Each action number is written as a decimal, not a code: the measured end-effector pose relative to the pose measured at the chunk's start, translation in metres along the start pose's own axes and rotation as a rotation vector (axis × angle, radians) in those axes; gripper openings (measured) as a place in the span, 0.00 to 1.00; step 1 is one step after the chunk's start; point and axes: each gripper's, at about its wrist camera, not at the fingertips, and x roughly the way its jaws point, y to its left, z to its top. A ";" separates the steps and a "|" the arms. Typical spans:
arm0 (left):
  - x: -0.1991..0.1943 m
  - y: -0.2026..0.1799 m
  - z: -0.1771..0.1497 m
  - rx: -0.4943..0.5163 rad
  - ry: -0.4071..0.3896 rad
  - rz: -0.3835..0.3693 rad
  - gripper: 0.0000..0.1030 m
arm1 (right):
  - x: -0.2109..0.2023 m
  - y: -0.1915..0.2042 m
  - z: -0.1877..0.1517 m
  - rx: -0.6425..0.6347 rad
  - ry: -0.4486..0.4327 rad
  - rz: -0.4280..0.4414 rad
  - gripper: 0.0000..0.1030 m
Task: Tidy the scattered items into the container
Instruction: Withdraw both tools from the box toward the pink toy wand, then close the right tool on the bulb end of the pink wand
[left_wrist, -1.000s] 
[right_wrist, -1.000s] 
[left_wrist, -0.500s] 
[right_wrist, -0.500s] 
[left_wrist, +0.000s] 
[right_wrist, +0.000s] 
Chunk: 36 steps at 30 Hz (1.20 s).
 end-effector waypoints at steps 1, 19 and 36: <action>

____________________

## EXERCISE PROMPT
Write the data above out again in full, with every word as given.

## SOLUTION TO THE PROBLEM
Each action number is written as a decimal, not a code: the measured end-effector pose relative to the pose measured at the chunk's start, translation in metres along the start pose's own axes and rotation as a rotation vector (axis × angle, radians) in those axes; gripper openings (measured) as a place in the span, 0.00 to 1.00; step 1 is one step after the chunk's start; point and axes: each gripper's, at about its wrist camera, not at the fingertips, and x roughly the way its jaws point, y to its left, z to its top. A ";" separates the steps and a "|" the arms. Typical spans:
arm0 (left):
  - x: -0.1991..0.1943 m
  - y: -0.2026..0.1799 m
  - z: -0.1771..0.1497 m
  - rx: -0.4943..0.5163 rad
  - ry: -0.4071..0.3896 rad
  - rz: -0.3835..0.3693 rad
  - gripper: 0.0000..0.1030 m
arm1 (right):
  - x: -0.2109..0.2023 m
  - y: -0.1915..0.2042 m
  - z: -0.1877..0.1517 m
  - rx: -0.6425..0.6347 rad
  - ry: -0.4486..0.4327 rad
  - rz: -0.4280..0.4414 rad
  - gripper: 0.0000..0.1030 m
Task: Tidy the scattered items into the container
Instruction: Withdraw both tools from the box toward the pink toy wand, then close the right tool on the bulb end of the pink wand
[left_wrist, -1.000s] 
[right_wrist, -1.000s] 
[left_wrist, -0.500s] 
[right_wrist, -0.500s] 
[left_wrist, +0.000s] 
[right_wrist, +0.000s] 
Chunk: 36 steps at 30 Hz (1.20 s).
 end-effector waypoints at steps 1, 19 and 36: <action>

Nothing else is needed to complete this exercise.